A senior Finance Ministry official hoped there will be “significant improvement” in the gross and net NPA position for fiscal 2012-13, which ended on March 31.

Talking especially about the nation’s biggest lender State Bank of India, the official said, it had managed to reduce its NPA by over 1 per cent in March alone.

That still leaves SBI with a fair bit to do to achieve its new NPA target. As of end-December 2012, SBI’s bad loans were at over 6 per cent (gross NPAs) of its advances.

The final figure will emerge when the bank announces its annual financial result for 2012-13.

With the economy registering the lowest growth in a decade, public sector banks have seen their NPAs go up significantly.

According to data collected for a meeting between Finance Ministry and public sector bank officials last month, bad loans with respect to the priority sector, which include agriculture and medium and small enterprises, had gone up during the quarter ended December 31 vis-à-vis the previous quarter.

Interestingly, however, the NPA position in relation to retail and real estate loans improved during the period.

Another highlight is that the top 30 non-performing accounts made up close to half (around 44 per cent) the bad loans of the 19 nationalised banks. While for the SBI group, this was around 19.3 per cent, for public sector banks as a whole they were around 34 per cent.

Multi-pronged plan

Banks have been advised to adopt a multi-pronged strategy for loan recovery.

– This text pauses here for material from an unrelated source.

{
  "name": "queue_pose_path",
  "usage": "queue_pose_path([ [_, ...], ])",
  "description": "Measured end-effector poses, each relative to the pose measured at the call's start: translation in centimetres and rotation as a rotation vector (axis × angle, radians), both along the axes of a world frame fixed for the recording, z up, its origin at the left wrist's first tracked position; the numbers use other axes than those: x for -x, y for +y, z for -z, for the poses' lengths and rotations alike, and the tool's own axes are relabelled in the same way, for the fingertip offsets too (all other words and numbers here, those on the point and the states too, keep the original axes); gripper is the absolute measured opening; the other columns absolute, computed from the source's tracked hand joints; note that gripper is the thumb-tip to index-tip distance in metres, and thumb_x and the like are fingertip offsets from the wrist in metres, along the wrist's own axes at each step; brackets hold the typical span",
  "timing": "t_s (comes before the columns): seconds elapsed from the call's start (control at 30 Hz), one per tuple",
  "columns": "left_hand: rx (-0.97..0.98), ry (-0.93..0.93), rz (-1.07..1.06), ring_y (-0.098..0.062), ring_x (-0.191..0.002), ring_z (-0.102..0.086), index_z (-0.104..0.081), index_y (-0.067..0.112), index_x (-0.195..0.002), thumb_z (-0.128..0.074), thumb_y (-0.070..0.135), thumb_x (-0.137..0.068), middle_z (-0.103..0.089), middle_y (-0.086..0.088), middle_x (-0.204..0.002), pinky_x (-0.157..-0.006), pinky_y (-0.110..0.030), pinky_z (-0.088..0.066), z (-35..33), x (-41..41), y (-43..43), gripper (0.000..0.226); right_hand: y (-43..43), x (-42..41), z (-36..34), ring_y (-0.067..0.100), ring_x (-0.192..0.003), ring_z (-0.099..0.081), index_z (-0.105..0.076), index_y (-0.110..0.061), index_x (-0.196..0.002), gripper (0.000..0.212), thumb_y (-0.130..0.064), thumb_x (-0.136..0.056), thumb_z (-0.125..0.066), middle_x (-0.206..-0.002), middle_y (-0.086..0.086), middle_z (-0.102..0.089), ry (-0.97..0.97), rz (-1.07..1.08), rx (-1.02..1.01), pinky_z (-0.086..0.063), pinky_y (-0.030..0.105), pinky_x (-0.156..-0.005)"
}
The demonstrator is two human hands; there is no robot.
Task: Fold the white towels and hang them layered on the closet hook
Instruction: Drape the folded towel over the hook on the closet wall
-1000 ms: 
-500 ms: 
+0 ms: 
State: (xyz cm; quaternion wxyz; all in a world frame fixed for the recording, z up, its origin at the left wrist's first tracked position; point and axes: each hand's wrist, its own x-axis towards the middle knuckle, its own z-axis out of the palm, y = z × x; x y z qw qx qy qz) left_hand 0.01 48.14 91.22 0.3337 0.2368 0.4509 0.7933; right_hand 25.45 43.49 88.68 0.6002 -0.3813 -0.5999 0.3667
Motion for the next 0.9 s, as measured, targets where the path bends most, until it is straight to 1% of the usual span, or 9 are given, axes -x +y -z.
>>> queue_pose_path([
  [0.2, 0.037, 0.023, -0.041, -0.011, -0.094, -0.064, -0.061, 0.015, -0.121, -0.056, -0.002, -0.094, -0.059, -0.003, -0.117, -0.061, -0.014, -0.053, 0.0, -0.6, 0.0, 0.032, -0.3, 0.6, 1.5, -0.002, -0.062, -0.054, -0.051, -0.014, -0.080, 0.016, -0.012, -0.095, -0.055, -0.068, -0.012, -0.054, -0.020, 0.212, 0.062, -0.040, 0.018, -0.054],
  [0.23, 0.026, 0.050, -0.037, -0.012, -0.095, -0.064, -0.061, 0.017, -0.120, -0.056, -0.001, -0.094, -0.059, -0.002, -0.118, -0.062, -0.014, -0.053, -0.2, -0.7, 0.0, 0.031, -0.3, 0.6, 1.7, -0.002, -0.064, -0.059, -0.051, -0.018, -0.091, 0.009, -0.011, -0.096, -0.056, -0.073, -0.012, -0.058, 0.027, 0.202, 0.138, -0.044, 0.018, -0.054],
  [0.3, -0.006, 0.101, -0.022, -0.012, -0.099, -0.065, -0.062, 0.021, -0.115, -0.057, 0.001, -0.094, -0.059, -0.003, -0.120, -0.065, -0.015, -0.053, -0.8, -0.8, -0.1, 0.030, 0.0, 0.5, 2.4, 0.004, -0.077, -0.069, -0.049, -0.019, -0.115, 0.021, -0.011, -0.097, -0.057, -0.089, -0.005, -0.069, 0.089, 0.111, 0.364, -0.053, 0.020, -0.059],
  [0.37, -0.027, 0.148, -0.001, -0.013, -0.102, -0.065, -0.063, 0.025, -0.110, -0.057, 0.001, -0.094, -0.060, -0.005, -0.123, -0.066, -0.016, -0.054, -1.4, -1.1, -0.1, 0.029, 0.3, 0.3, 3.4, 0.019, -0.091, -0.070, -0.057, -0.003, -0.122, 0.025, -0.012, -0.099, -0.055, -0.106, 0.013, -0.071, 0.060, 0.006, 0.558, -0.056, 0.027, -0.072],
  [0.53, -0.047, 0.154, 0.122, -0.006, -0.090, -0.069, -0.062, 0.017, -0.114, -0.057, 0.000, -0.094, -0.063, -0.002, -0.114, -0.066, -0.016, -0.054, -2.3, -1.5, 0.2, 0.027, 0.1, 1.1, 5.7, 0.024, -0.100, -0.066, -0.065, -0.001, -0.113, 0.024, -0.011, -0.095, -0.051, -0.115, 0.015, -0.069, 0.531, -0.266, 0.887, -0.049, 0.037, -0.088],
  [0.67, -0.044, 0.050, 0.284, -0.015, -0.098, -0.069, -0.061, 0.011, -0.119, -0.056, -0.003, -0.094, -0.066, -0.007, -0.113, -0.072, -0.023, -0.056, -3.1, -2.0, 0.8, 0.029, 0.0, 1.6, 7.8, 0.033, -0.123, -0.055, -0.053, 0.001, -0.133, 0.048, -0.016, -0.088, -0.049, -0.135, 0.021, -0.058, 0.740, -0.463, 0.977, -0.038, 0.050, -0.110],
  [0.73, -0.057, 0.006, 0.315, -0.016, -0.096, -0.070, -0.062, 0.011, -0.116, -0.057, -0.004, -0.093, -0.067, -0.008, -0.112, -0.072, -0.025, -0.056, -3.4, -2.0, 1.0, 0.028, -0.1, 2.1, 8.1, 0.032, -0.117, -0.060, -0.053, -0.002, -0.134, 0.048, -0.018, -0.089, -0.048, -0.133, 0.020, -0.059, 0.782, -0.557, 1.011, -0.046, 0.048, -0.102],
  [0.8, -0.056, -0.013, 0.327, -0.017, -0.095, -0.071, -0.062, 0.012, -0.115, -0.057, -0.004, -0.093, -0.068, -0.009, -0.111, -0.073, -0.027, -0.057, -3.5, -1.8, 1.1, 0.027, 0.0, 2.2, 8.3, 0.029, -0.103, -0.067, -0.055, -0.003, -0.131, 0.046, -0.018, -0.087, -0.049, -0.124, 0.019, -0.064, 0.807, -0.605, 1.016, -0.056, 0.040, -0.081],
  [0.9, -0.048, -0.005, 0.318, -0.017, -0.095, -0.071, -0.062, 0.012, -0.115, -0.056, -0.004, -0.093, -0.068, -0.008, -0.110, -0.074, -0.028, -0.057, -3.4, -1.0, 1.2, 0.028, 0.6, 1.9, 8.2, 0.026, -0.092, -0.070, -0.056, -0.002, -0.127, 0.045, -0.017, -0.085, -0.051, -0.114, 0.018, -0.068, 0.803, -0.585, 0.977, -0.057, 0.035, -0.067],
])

This includes constitution of a board-level committee for monitoring recovery, review of NPA accounts of Rs 1 crore and above by the board of directors, and the top 300 NPA accounts by the management committee of the boards, and guidelines for NPA management as part of an early-warning system.

Apart from restructuring, banks have been advised to initiate penal measures against wilful defaulters.

These include not granting them additional facilities and debarring the entrepreneurs/promoters of defaulting companies from getting institutional finance for floating new ventures for a period of five years.

Formal complaint

Banks have also been asked to lodge a formal complaint against the auditors of the borrowers with the Institute of Chartered Accountants of India, if it is observed that there was negligence or deficiency in the conduct of audit.